**Required action**.
In the records below, print each line exactly and leave every image out.

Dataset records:

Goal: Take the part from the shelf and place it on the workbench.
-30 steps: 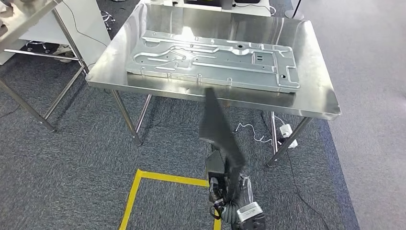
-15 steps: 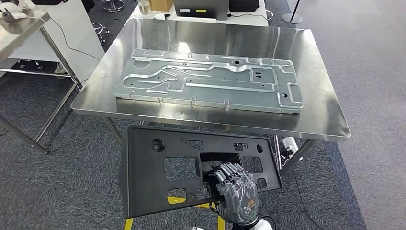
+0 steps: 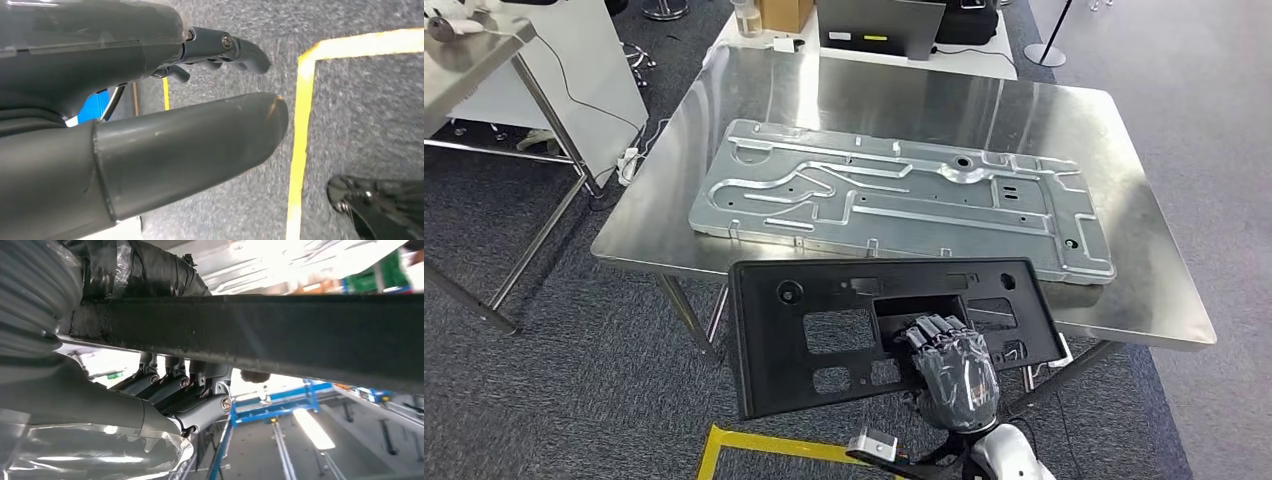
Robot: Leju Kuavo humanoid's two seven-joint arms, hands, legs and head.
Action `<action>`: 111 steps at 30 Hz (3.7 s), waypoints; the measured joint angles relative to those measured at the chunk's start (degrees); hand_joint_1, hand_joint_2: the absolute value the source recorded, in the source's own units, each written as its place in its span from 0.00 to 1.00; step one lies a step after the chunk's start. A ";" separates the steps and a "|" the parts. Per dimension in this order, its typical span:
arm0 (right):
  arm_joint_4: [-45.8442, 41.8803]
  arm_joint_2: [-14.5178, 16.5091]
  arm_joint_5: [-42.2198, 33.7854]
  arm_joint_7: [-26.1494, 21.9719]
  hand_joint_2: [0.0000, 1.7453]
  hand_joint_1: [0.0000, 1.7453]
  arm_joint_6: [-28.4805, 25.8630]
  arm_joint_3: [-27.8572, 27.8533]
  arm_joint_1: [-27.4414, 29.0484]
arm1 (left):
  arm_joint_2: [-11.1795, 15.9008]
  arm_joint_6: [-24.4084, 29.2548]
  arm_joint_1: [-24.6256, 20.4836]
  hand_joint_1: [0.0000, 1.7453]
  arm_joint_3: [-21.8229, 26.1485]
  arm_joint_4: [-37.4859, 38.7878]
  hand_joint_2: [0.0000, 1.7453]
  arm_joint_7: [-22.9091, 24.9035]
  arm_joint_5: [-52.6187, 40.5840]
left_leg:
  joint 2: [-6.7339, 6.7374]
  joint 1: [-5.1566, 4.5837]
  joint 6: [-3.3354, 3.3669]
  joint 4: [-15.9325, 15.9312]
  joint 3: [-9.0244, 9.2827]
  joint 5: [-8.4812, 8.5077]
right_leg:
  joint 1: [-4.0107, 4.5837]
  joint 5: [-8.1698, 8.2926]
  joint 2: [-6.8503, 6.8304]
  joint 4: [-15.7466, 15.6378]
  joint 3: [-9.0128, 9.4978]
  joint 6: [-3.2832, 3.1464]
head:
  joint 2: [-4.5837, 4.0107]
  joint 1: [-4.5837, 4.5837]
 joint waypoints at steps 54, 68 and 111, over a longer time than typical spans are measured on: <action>6.89 -5.04 -8.64 -3.43 1.00 0.00 9.52 -9.77 -3.90 | 1.32 -0.68 -1.00 0.00 0.33 0.33 0.00 0.88 -0.24 | -0.09 -1.13 0.09 0.32 -5.18 4.35 | 1.31 14.94 0.34 -14.61 4.18 -2.29 | 0.00 -0.07; 6.88 -4.56 -9.48 -3.67 1.00 0.00 8.06 -9.88 -3.57 | 1.09 -1.33 -1.18 0.00 0.39 0.39 0.00 0.90 -0.26 | 0.08 -0.20 -2.15 0.72 -9.69 9.06 | -0.20 9.13 0.52 -15.70 11.40 -0.75 | 0.00 -0.06; 14.84 9.44 -37.24 -19.40 0.00 0.00 9.57 25.68 -17.98 | -9.77 8.51 -14.52 0.00 4.44 0.36 0.00 5.28 14.26 | 0.43 -0.62 -2.05 5.13 -5.01 2.95 | 0.61 14.79 -0.87 -15.04 4.00 -3.00 | 0.00 -0.06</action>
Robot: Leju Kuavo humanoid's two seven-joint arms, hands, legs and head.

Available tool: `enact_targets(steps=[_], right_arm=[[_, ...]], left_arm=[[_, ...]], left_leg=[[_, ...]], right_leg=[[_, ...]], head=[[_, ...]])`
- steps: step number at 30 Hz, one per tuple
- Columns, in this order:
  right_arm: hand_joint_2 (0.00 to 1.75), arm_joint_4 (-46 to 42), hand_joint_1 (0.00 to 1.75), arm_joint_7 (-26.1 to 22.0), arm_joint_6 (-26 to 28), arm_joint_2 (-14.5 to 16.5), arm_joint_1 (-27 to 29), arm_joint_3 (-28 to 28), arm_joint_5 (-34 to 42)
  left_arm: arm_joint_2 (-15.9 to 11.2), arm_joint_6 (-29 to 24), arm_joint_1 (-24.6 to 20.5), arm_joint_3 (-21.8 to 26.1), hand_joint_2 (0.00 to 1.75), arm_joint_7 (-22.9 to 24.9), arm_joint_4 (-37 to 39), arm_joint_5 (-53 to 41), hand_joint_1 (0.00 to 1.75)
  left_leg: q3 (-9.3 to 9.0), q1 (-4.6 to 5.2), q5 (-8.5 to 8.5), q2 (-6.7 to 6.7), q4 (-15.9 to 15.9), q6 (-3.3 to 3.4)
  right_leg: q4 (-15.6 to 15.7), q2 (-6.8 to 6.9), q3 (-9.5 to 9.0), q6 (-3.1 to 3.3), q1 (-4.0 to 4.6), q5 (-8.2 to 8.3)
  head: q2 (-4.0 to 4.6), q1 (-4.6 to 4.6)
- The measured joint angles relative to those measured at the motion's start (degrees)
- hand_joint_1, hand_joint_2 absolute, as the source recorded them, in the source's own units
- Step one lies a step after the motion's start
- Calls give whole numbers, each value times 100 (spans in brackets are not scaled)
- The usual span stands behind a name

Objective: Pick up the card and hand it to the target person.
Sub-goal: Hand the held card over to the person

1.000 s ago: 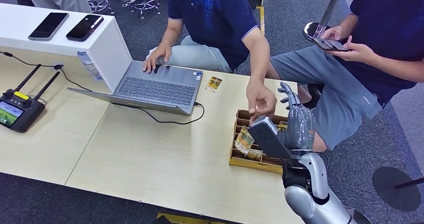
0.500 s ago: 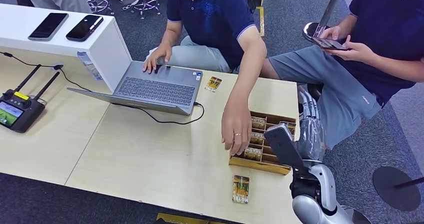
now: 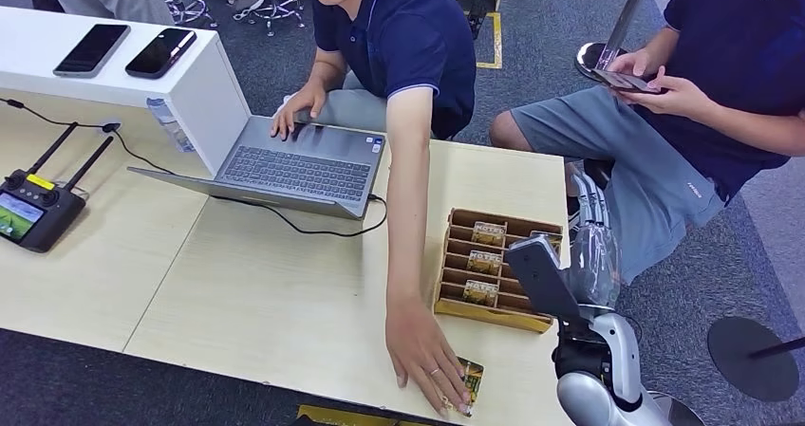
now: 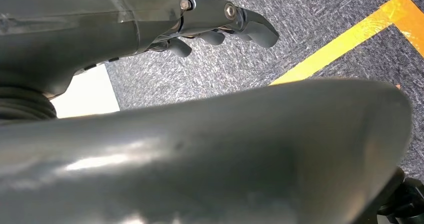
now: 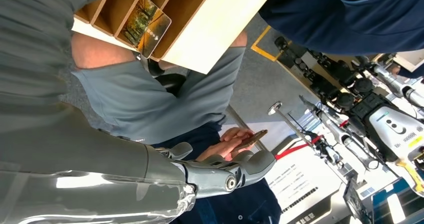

**Answer for the task**.
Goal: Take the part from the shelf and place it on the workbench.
-30 steps: 
-15 steps: 
+0 steps: 
Robot: Leju Kuavo humanoid's two seven-joint arms, hands, legs and head.
Action `<action>`: 111 steps at 30 Hz (3.7 s), waypoints; the measured joint angles relative to those measured at the chunk's start (degrees); hand_joint_1, hand_joint_2: the absolute value the source recorded, in the source's own units, each written as its place in its span from 0.00 to 1.00; step one lies a step after the chunk's start. A ";" separates the steps and a "|" the parts. Per dimension in this order, its typical span:
arm0 (right):
  arm_joint_4: [-45.8442, 41.8803]
  arm_joint_2: [-14.5178, 16.5091]
  arm_joint_5: [-42.2198, 33.7854]
  arm_joint_7: [-26.1494, 21.9719]
  hand_joint_2: [0.0000, 1.7453]
  hand_joint_1: [0.0000, 1.7453]
  arm_joint_6: [-28.4805, 25.8630]
  arm_joint_3: [-27.8572, 27.8533]
  arm_joint_1: [-27.4414, 29.0484]
arm1 (left):
  arm_joint_2: [-11.1795, 15.9008]
  arm_joint_6: [-24.4084, 29.2548]
  arm_joint_1: [-24.6256, 20.4836]
  hand_joint_1: [0.0000, 1.7453]
  arm_joint_3: [-21.8229, 26.1485]
  arm_joint_4: [-37.4859, 38.7878]
  hand_joint_2: [0.0000, 1.7453]
  arm_joint_7: [-22.9091, 24.9035]
  arm_joint_5: [-52.6187, 40.5840]
left_leg:
  joint 2: [-6.7339, 6.7374]
  joint 1: [-5.1566, 4.5837]
  joint 6: [-3.3354, 3.3669]
  joint 4: [-15.9325, 15.9312]
  joint 3: [-9.0244, 9.2827]
  joint 5: [-8.4812, 8.5077]
right_leg:
  joint 1: [-4.0107, 4.5837]
  joint 5: [-8.1698, 8.2926]
  joint 2: [-6.8503, 6.8304]
  joint 4: [-15.7466, 15.6378]
  joint 3: [-9.0128, 9.4978]
  joint 6: [-3.2832, 3.1464]
head:
  joint 2: [-4.5837, 4.0107]
  joint 1: [-4.5837, 4.5837]
 joint waypoints at steps 54, 68 and 111, over a longer time than typical spans are measured on: <action>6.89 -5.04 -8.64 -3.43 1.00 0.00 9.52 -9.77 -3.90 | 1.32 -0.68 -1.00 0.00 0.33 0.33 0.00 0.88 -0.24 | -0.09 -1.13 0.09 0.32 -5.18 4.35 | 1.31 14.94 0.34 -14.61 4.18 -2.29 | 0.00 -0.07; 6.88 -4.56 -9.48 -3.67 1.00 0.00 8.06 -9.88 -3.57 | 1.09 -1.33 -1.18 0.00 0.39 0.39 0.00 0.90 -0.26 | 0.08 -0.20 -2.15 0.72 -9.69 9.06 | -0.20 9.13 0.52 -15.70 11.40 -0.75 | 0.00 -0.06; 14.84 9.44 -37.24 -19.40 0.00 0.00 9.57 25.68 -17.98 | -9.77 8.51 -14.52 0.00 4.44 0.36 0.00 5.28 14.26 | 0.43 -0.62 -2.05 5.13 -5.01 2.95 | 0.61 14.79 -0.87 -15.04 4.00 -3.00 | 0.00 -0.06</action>
Robot: Leju Kuavo humanoid's two seven-joint arms, hands, legs and head.

Available tool: `enact_targets(steps=[_], right_arm=[[_, ...]], left_arm=[[_, ...]], left_leg=[[_, ...]], right_leg=[[_, ...]], head=[[_, ...]])`
- steps: step number at 30 Hz, one per tuple
- Columns, in this order:
  right_arm: hand_joint_2 (0.00 to 1.75), arm_joint_4 (-46 to 42), hand_joint_1 (0.00 to 1.75), arm_joint_7 (-26.1 to 22.0), arm_joint_6 (-26 to 28), arm_joint_2 (-14.5 to 16.5), arm_joint_1 (-27 to 29), arm_joint_3 (-28 to 28), arm_joint_5 (-34 to 42)
  left_arm: arm_joint_2 (-15.9 to 11.2), arm_joint_6 (-29 to 24), arm_joint_1 (-24.6 to 20.5), arm_joint_3 (-21.8 to 26.1), hand_joint_2 (0.00 to 1.75), arm_joint_7 (-22.9 to 24.9), arm_joint_4 (-37 to 39), arm_joint_5 (-53 to 41), hand_joint_1 (0.00 to 1.75)
  left_leg: q3 (-9.3 to 9.0), q1 (-4.6 to 5.2), q5 (-8.5 to 8.5), q2 (-6.7 to 6.7), q4 (-15.9 to 15.9), q6 (-3.3 to 3.4)
  right_leg: q4 (-15.6 to 15.7), q2 (-6.8 to 6.9), q3 (-9.5 to 9.0), q6 (-3.1 to 3.3), q1 (-4.0 to 4.6), q5 (-8.2 to 8.3)
  head: q2 (-4.0 to 4.6), q1 (-4.6 to 4.6)
- The measured joint angles relative to those measured at the motion's start (degrees)
- hand_joint_1, hand_joint_2 absolute, as the source recorded them, in the source's own units
- Step one lies a step after the motion's start
- Calls give whole numbers, each value times 100 (spans in brackets are not scaled)
- The usual span stands behind a name

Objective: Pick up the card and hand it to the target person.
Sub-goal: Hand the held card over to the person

1.000 s ago: 
0.500 s ago: 
now: 
now: 
now: 

The exercise has no further content.